Fortunately, the committee did not entirely side with the Home Office.

The report includes a discussion on existing routes that UK security services can use to obtain data using US laws and the committee quizzed the Home Office on why the Mutual Legal Assistance Treaty (MLAT) was insufficient for data collection. The Home Office response included the following:

…the MLAT process would require the release of sensitive data to the US authorities, since “the intelligence case underpinning the warrant application [would have] to be considered by US authorities”. In addition, the US legal process would mean that the Secretary of State’s decision (i.e. the warrant) would be exposed to scrutiny by a US court. This would be at odds with RIPA which prohibits the disclosure of the existence of an interception warrant

The ISC did not have much time for the Home Office’s “we can’t be bothered with any of that due process stuff unless it’s not our process” response and suggested instead that MLAT was probably exactly the route we should be using.
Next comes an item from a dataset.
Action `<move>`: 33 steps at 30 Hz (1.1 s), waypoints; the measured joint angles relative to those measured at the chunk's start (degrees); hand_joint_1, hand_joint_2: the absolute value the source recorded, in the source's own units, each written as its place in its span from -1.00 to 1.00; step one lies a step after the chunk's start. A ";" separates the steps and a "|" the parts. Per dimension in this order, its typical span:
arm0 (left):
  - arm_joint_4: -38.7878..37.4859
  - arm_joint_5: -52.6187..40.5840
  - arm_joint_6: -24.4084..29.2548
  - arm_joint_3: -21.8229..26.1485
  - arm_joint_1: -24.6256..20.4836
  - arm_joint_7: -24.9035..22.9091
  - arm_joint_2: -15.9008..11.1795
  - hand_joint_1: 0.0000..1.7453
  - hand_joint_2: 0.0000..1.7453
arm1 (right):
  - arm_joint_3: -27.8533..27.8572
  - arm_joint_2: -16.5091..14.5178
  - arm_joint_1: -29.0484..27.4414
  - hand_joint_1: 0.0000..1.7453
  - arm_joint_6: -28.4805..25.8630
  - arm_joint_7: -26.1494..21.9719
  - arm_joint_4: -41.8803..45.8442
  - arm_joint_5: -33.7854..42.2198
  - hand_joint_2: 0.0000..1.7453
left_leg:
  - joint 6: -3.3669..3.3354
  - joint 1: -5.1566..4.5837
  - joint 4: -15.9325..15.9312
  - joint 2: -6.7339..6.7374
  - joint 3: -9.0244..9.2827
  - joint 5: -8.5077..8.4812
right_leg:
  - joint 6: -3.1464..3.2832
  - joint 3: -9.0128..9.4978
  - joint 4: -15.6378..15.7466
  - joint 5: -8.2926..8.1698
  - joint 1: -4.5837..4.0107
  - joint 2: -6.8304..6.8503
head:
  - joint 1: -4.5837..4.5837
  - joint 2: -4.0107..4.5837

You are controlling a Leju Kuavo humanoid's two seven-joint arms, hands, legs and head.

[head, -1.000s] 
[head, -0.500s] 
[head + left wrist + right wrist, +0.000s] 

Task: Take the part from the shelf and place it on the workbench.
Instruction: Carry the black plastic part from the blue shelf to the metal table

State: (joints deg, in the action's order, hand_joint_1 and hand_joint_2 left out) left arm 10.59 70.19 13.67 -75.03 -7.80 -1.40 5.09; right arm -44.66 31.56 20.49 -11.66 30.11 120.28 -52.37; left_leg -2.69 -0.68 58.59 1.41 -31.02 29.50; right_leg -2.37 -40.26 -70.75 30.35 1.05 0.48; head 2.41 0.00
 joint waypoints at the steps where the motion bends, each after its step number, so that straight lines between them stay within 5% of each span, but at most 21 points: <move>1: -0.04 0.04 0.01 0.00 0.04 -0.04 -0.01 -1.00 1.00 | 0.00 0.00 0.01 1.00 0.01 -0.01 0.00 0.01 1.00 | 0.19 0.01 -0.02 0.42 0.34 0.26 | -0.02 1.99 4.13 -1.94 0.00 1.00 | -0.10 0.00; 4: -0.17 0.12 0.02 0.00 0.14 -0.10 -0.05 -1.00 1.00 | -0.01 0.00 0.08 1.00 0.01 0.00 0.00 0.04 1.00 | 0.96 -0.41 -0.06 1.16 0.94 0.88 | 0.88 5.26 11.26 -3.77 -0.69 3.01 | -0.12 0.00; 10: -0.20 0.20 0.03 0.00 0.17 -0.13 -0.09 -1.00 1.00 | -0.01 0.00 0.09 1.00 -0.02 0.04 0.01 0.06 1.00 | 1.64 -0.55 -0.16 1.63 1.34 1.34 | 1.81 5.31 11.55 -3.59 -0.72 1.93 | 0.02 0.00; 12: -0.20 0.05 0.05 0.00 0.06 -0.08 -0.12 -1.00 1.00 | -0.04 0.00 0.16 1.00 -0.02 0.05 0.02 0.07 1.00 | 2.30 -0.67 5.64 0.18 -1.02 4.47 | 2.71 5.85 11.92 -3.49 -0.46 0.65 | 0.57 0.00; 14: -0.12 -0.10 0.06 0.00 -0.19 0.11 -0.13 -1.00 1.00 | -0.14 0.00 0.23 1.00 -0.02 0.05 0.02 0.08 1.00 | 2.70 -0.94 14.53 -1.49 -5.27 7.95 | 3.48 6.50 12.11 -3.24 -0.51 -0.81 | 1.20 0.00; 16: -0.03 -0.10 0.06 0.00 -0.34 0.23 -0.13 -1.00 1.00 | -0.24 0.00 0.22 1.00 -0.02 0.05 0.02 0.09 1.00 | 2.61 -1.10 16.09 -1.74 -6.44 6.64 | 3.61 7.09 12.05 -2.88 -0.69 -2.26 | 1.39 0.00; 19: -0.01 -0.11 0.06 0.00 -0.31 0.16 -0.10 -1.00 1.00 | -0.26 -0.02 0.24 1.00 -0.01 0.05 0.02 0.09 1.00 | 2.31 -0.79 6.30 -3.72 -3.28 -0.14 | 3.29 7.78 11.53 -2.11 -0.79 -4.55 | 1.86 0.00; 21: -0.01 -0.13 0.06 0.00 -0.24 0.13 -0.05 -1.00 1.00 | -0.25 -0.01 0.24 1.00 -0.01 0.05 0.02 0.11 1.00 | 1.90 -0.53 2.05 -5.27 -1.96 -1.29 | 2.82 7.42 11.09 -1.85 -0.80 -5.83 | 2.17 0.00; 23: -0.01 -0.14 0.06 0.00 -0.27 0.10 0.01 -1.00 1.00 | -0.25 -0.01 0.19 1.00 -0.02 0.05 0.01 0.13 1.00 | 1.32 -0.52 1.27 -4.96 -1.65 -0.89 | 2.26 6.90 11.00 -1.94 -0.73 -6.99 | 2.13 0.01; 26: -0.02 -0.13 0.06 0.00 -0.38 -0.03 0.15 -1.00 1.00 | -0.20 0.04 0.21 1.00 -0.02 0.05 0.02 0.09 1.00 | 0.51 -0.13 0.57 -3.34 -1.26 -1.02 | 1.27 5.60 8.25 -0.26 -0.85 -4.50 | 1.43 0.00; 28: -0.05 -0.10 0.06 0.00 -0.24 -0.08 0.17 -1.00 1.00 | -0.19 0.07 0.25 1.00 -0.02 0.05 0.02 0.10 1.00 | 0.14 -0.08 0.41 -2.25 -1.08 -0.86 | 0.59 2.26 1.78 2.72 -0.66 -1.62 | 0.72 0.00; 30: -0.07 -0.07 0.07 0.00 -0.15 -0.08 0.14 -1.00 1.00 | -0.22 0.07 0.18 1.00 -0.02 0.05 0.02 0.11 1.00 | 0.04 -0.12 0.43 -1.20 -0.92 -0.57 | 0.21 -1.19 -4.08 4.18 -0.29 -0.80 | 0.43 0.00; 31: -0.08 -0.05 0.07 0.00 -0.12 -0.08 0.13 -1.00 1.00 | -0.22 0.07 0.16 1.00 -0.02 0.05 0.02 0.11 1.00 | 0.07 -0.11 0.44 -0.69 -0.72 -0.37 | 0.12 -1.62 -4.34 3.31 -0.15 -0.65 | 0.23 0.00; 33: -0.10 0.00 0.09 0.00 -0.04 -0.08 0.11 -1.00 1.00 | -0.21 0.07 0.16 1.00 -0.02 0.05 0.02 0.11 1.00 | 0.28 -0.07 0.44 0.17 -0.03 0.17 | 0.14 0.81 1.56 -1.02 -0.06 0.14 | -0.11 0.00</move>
Due to the tone of the report, I took some time to dig into the backgrounds of those MPs and Lords who sit on the committee. Shockingly, it is terribly unrepresentative even by parliamentary standards – five of the nine members are lawyers, one was a civil servant for his entire career and one appears to have never had a non-political job. Of the remaining two, one was a teacher and the other was very briefly an engineer back in the late 1960s/early 1970s before becoming a lecturer. The average age is 65 and none have any IT or Intelligence background that I can see.

This does not seem like an appropriate group of people to be scrutinising intelligence work in an increasingly digital world.

And as a parting note, I shall point out that there is nothing anywhere in the report that suggests increasing UK communication interception laws would have prevented the murder of Lee Rigby.

According to the Open Rights Group, (ORG) who are often right on soon-to-be-published legislation, the forthcoming bill on “IP Address Matching” is about mobile networks performing NAT.

There are probably a few reading this whose eyes have already started to glaze over, given the first paragraph mentions a three letter acronym. It is likely that a few civil servants and ministers suffered from the same. That is worrying because it is entirely possible that this bill may, if ORG are correct, involve collection of communications data – here’s why:

Network Address Translation (NAT) is a way of hiding many computers behind a single Internet address. It was invented because under the system of addressing currently in use in much of the world, there are not enough addresses for every computer to connect at once. Using the analogy of a telephone system, it is like a company having a few well-publicised phone numbers for their major services but hiding all their other staff behind a single generic phone number whenever they make an outbound call.

If someone is making nuisance calls that you are trying to trace, being told that the call came from your generic phone number is not much use. As with IP addresses hidden behind NAT, there could have been tens of thousands of phone calls being made outbound from that phone number at any point in time. You can only trace who made the call if you also logged which number each handset dialed.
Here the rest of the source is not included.